“Eureka,” I shouted and pounded my fist on the steering wheel. I paused and gazed at the village, still sleeping in the dawn mist. It was a unique experience, like looking down at a model-train town; among the leafy green, I could spot the main street, a solid line of Victorian shops and businesses, all gray, stone buildings, it appeared from a distance, and then roads leading away from it, lined with redbrick homes and gleaming, white-clapboard frame houses, punctuated by civic buildings, construction yards, and the occasional massive garden plot. Now that was what I expected from upstate New York! Maybe there would be an occasional bed-and-breakfast, and perhaps even a quaint inn or two. I was hoping at the least for a cutesy café with some decent food.
My stomach grumbled, but I put it down to too many muffins and not enough real food. I should have packed a bologna sandwich, but muffins are my go-to comfort food. That was the last thing I’d done in my little studio apartment in Manhattan: make a dozen muffins to share with my neighbors. Of course, muffins were also responsible for much of my trouble with Leatrice, but that story can wait.
Buck up, Merry, I told myself. First things first, and that was finding someone who could direct me to Wynter Castle: Jack McGill, the real estate agent, or the lawyer, Mr. Andrew Silvio, or someone. It was a little early for a realtor or lawyer though, just six forty-five a.m. by my diamond watch, so anyone who could give me the directions to Wynter Castle would be fine.
I pulled into a parking spot in front of a hardware store (closed), and got out, looking up and down Abenaki, the street that appeared to be the main—or only—business section of Autumn Vale. I needed someplace open to ask directions. The streetscape was adorable, with commercial buildings like ones I’d seen in miniature, painted by skillful craftspeople. Stone fronts with big, glass, bow windows, clapboard-sided shops with gingerbread trim dripping from the eaves; but the reality was a little more grim than the picture-perfect image of small town America. What I hadn’t seen from a distance were the multitude of boarded-up windows.
All crammed together as they were, the shops seemed like good friends who leaned on each other for support in tough times. I walked past a bank (closed), beauty salon (closed), a clothing store (boarded up), a convenience store (closed) and another clothing store, an antique shop, another antique shop, a café, a nail salon, and a dog groomers: boarded up, closed, boarded up, closed, closed, and on vacation. The opposite side of the street appeared to be much the same story. Wasn’t anything open? A cool breeze fluttered down the street, chasing a few stray leaves along the sidewalk. I shivered. The early morning air was misty and damp, and my short-sleeved blouse inadequate. What I needed was a Starbucks.
Aha! I perked up when I saw, across the street, a beckoning Open sign in the window of Binny’s Bakery; glowing blue and red neon cheered me immeasurably. I crossed the street, climbed the three steps, and opened the door, triggering a chirpy bell to ring. A yeasty smell and moist warmth enveloped me. Fresh bread! And something else familiar . . . olive oil, rosemary, and cheese? Having eaten four carrot muffins since midnight and nothing else, something not sweet appealed.
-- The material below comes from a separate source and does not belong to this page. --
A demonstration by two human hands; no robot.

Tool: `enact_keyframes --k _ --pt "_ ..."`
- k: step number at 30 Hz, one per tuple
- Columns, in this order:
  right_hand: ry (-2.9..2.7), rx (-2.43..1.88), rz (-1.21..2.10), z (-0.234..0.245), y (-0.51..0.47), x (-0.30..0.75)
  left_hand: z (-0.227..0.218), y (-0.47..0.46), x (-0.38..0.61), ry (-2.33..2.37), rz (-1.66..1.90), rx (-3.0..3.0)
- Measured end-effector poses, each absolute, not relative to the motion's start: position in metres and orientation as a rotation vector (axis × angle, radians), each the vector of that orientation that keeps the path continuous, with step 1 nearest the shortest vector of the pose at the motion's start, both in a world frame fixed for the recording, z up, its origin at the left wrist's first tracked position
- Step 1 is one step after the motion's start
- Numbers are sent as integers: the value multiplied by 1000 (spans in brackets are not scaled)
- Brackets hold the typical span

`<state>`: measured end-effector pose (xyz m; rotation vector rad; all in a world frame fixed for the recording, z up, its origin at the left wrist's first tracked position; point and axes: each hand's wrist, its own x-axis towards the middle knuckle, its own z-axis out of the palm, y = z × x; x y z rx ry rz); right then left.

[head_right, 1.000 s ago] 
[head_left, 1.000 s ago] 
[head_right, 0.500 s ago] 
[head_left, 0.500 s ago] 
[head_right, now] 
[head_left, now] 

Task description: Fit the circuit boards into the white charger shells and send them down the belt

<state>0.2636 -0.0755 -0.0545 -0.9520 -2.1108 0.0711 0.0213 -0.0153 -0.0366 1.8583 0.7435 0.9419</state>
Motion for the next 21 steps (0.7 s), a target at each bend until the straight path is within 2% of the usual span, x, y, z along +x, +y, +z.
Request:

A young woman wiped her floury hands on her floury apron and approached the counter. “Can I help you?” she asked, looking me over like I was an alien life-form.
I glanced around the bakery, and was riveted by the shelves lining one whole wall. Teapots! Hundreds and hundreds of teapots! I truly was home, in one sense. I smiled, as I turned toward her. “How are you this morning?”
“Fine. Can I help you?”
The woman didn’t sound fine. Her mouth had a natural downturn, unfortunate in someone so young and attractive, I thought, noting dark hair pulled back in a ponytail that was confined in a net.
“You have a wonderful place, here. There is no better smell on earth than fresh-baked bread, is there? And teapots; you have an amazing collection.”
The teapots ranged from a marvelous Mount Rushmore—impractical, but very collectible—to a chintz, porcelain beauty that I lusted after. My not-so-secret passion is collecting teapots in a variety of shapes, sizes, and prints. That’s what was in at least twenty of the boxes at the Manhattan Mini Storage: 253 teapots, about half of them miniatures. Another ten boxes held teacups, an uncounted number.
I pointed to an elderly beauty. “That ornate one . . . it’s Italian, right? Majolica? And the other one, with the roses and cherubs . . . that’s Capodimonte.”
Sighing, the woman rolled her eyes. “Look, not to be rude, but I have a million things to do. The focaccia is almost ready to come out of the oven.” She glanced over her shoulder at a timer, then back to me. “How can I help you?”